What is required: Only lines with the word "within" are needed; collect each of them from the listing below.

Data section:
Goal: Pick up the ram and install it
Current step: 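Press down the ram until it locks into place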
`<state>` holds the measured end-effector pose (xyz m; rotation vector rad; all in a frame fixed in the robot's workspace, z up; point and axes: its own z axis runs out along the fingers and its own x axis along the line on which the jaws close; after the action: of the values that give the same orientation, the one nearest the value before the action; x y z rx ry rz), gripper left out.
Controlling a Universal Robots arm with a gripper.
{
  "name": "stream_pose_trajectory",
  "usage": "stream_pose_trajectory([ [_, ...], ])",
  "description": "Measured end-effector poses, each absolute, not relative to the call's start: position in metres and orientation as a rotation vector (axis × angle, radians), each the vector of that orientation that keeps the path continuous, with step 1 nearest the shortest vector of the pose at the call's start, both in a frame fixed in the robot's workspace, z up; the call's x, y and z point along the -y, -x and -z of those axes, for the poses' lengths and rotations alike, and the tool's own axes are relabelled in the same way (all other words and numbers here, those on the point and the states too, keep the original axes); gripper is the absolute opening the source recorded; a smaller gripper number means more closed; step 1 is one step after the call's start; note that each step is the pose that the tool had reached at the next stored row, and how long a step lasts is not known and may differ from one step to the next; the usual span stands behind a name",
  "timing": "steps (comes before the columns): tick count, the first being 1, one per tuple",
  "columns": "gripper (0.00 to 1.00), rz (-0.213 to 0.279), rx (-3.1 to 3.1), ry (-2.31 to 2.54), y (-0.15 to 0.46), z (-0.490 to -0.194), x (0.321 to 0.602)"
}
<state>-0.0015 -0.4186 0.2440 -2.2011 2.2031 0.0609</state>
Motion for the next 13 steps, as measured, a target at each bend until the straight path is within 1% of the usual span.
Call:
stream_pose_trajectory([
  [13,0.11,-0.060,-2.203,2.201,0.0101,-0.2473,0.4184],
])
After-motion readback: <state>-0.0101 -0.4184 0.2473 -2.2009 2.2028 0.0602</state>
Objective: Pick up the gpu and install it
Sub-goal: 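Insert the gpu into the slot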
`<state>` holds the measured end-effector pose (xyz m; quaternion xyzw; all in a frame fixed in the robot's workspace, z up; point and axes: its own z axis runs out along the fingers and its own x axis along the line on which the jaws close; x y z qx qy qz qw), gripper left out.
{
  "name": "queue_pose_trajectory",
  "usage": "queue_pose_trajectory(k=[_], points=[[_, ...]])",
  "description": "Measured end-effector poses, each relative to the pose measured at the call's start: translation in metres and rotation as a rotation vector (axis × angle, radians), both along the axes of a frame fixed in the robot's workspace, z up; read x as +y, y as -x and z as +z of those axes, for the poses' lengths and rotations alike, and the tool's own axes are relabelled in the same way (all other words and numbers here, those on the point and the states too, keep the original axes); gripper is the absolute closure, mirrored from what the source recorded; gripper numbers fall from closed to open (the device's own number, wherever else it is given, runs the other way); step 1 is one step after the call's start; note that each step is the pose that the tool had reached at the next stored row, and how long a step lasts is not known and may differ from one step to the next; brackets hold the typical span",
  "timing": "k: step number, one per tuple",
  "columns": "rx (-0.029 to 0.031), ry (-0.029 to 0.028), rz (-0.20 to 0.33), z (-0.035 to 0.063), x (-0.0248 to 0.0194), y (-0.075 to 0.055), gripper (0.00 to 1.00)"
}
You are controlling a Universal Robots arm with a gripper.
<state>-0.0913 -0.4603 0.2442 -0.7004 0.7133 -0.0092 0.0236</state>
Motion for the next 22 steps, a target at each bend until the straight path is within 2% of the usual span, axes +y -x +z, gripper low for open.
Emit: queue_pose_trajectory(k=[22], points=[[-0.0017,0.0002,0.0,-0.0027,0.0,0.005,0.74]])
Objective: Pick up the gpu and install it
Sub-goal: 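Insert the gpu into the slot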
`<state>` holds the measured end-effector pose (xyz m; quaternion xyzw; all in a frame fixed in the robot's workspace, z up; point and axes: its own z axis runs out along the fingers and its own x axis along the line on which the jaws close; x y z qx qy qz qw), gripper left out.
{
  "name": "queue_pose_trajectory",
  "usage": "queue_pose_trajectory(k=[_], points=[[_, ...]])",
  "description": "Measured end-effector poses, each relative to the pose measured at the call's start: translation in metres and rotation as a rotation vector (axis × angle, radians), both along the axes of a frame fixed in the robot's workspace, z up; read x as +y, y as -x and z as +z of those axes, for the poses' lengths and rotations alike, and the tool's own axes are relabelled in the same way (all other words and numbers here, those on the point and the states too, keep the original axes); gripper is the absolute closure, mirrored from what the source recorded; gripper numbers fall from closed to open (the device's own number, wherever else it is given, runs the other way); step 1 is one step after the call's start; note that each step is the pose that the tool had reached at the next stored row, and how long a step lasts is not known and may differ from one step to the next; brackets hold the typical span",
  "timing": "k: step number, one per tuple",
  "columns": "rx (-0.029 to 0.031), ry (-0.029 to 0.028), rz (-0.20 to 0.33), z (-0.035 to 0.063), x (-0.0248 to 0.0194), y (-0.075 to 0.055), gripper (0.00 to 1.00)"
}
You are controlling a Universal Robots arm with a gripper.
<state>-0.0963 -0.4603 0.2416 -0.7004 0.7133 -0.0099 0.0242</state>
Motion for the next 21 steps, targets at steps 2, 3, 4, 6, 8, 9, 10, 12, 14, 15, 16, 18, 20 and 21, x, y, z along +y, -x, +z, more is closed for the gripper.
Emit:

Solution:
Motion for the next 13 steps, as measured, a target at each bend until the straight path is within 1% of the usual span.
Motion for the next 22 steps, a target at each bend until the straight path is within 2% of the usual span, axes +y -x +z, gripper low for open.

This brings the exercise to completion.